The United States, the European Union, Russia and the United Nations make up the so-called Quartet of Middle East mediators. Western powers cut off direct aid to the Palestinian Authority after Hamas came to power in a January 2006 election.

A unity government deal, signed earlier this month by Abbas and the Hamas movement in Mecca, Saudi Arabia, contains a vague promise to “respect” Israeli-Palestinian pacts.

But the deal, which calmed internal Palestinian warfare, does not commit the incoming government to abiding by those pacts, nor to recognizing Israel and renouncing violence as the Quartet has demanded.

Erekat and other Palestinian officials said the key to ending the economic embargo was getting the United States to lift restrictions on financial dealings with the new government, as well as convincing Israel to release withheld Palestinian tax revenues.

Local, regional and international banks have balked at transferring funds directly to the Palestinian Authority since Hamas formed a government in March 2006. Bank executives say they fear running afoul of U.S. sanctions against Hamas and being locked out of U.S. financial markets.

Israeli officials have likewise said there were no plans to release any additional tax revenues. Prime Minister Ehud Olmert said a week ago that he had reached agreement with President Bush to keep the boycott in place until the Quartet conditions were met.

“They (European leaders) said the Mecca deal was a step forward but the Palestinian government must be clearer in their acceptance of the Quartet principles,” Erekat said.

The unity deal has widened divisions within the Quartet.

French Foreign Minister Philippe Douste-Blazy told Abbas over the weekend that Paris would be “disposed to co-operate” with the planned unity government, bucking U.S. efforts to maintain the boycott.

But it remains to be seen whether these divisions will end up easing the sanctions in a major way.

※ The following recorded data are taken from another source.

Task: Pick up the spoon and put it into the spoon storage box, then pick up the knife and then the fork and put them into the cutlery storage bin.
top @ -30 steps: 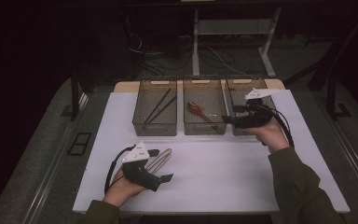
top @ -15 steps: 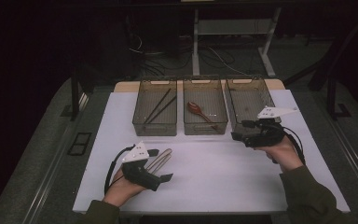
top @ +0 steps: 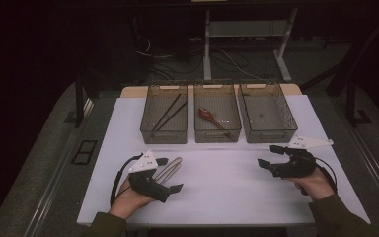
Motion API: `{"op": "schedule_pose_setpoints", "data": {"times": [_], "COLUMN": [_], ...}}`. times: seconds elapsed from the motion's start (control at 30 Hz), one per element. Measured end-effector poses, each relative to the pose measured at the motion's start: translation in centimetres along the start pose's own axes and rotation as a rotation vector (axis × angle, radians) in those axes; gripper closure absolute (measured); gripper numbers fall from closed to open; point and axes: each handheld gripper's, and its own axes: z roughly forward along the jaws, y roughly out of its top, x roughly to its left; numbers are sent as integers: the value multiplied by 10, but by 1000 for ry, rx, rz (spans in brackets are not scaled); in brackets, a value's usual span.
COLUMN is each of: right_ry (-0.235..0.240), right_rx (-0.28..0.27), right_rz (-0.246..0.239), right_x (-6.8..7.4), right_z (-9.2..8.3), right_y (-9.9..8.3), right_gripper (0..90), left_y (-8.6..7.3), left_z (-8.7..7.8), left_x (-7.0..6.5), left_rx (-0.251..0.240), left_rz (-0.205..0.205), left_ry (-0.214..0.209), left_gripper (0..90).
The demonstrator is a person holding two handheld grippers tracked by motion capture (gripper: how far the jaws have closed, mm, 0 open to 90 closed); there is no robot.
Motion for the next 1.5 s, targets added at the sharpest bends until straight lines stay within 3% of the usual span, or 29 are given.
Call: {"op": "schedule_pose_setpoints", "data": {"times": [0.17, 0.43, 0.8, 1.03, 1.13, 1.5], "right_ry": [-37, -53, -35, -33, -32, -35], "right_rx": [2, -4, 21, 19, 22, 28], "right_rz": [3, 28, -12, -6, -7, -13], "right_x": [2, 9, 15, 14, 15, 14], "right_z": [-5, -9, 1, 1, 1, 0], "right_y": [-19, -39, -44, -43, -43, -43], "right_gripper": [202, 191, 191, 191, 191, 191], "left_y": [0, 0, 0, 0, -1, -11], "left_z": [0, -1, -1, -9, -13, -24], "left_x": [-1, 0, 2, 9, 15, 33], "left_rx": [-2, 3, 13, 11, 33, 128], "left_rz": [-1, 2, 1, 15, 10, -57], "left_ry": [6, 9, 32, 77, 97, 153], "left_gripper": [0, 0, 0, 138, 196, 476]}}
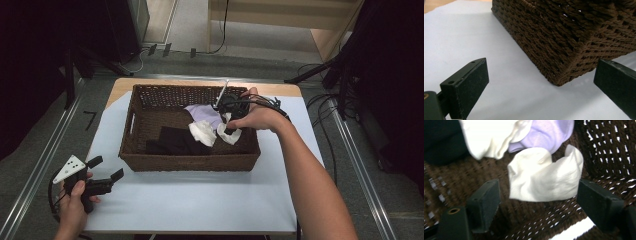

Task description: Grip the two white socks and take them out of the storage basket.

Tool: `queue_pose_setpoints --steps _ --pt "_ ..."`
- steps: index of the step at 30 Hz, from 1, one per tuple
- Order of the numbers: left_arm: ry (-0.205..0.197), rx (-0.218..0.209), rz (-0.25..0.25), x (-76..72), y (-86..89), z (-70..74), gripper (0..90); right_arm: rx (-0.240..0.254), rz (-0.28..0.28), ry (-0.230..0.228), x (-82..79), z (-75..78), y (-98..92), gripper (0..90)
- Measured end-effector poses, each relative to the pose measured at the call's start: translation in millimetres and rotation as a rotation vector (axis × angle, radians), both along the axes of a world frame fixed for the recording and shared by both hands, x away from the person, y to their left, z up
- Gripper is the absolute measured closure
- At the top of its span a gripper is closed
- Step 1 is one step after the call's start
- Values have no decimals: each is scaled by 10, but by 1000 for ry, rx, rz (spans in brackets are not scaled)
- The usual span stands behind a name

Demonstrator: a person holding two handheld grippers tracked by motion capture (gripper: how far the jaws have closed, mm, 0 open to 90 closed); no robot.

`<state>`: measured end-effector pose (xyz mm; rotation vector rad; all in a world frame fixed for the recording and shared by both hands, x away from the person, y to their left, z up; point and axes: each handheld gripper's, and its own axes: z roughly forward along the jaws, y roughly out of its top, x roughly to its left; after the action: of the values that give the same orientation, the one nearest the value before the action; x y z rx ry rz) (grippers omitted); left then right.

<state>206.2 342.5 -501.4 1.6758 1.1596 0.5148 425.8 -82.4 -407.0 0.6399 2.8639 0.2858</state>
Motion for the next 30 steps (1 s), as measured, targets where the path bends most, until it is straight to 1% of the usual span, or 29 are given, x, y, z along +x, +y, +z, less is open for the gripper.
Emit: queue_pose_setpoints --steps 3,6,7,8,9,10,12,14,15,16,20,21,22,23,24,25,26,27,29,30 --pt "-3 5 -1 -2 0 1 8 2 -31 -3 60 -57 25 255" --pt "-5 -1 2 -3 0 -1 8 -16 -55 -14 104 -117 56 296" --pt "-6 0 2 -3 1 -1 8 -16 -55 -14 104 -117 56 296" --pt "-7 -2 3 -5 -2 -2 8 -32 -67 -20 134 -155 72 330" --pt "-7 -2 3 -5 -2 -2 8 -32 -67 -20 134 -155 72 330" --pt "-8 1 2 -4 0 -1 8 -39 -81 -24 163 -182 81 358" --pt "-9 -1 5 -5 -1 -1 8 -47 -104 -33 194 -197 92 388" --pt "-8 -1 3 -6 0 -1 8 -68 -101 -42 206 -213 106 411" --pt "-8 -1 3 -6 0 -1 8 -68 -101 -42 206 -213 106 411" --pt "-9 0 3 -6 -1 -1 8 -90 -106 -54 206 -233 131 427" --pt "-10 -3 4 -7 -2 -1 8 -105 -92 -70 211 -264 172 447" --pt "-12 -4 5 -8 1 -1 8 -139 -77 -79 224 -291 200 520" --pt "-12 -4 5 -8 1 -1 8 -139 -77 -79 224 -291 200 520" --pt "-13 -2 6 -9 4 0 8 -129 -87 -59 253 -285 189 661" --pt "-12 -3 6 -9 4 0 8 -113 -97 -41 267 -279 173 727" --pt "-12 -3 6 -9 4 0 8 -113 -97 -41 267 -279 173 727" --pt "-11 -6 5 -8 3 -1 8 -103 -104 -26 280 -275 156 801" --pt "-8 -7 3 -8 3 0 8 -95 -100 -14 293 -266 124 866" --pt "-7 -7 2 -9 5 0 8 -91 -91 -8 295 -258 110 870" --pt "-6 -8 3 -9 5 0 8 -79 -76 11 278 -230 95 872"
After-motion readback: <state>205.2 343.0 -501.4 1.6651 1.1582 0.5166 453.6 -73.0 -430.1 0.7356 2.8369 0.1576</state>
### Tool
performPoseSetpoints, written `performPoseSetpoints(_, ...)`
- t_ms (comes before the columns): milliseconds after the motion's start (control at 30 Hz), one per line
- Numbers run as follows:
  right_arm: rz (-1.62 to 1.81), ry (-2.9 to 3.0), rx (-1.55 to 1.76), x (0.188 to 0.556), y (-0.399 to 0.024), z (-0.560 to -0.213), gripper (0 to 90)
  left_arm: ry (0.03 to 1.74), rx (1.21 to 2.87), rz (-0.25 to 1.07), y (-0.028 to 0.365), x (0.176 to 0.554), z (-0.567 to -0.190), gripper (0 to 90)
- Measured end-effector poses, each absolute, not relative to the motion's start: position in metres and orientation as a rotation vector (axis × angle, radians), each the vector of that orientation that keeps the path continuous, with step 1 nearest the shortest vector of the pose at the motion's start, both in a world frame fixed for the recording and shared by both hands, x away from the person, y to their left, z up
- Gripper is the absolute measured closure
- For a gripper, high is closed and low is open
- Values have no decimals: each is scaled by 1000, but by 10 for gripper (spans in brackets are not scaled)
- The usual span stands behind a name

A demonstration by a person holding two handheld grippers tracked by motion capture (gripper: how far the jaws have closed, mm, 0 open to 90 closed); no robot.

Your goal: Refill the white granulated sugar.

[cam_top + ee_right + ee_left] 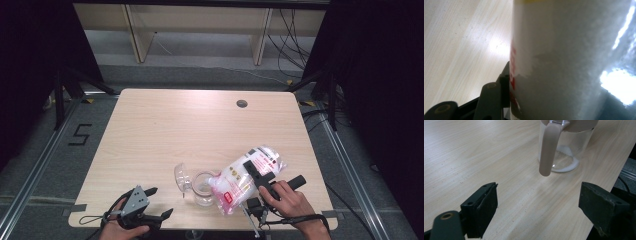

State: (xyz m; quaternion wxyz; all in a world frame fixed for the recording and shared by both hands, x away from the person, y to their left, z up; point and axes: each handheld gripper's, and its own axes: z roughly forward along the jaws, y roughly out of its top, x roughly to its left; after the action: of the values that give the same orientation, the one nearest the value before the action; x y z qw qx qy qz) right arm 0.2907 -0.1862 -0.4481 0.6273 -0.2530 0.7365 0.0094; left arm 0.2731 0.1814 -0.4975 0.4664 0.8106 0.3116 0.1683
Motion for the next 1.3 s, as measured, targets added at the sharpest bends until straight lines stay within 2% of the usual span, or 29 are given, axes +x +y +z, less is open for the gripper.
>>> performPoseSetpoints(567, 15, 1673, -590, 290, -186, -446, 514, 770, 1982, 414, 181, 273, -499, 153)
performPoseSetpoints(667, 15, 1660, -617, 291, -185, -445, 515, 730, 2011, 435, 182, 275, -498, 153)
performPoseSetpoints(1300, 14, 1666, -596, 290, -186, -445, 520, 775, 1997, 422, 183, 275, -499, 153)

Douste-Blazy did not say what French cooperation would entail, and described the unity government deal as the start of a process that “will have to lead to the full recognition of Israel by all the Palestinian factions, first among them Hamas.”

Hamas, whose charter calls for Israel’s destruction, has said it will never recognize the Jewish state. But Hamas leaders have offered a long-term truce in return for a viable Palestinian state in the West Bank and Gaza Strip.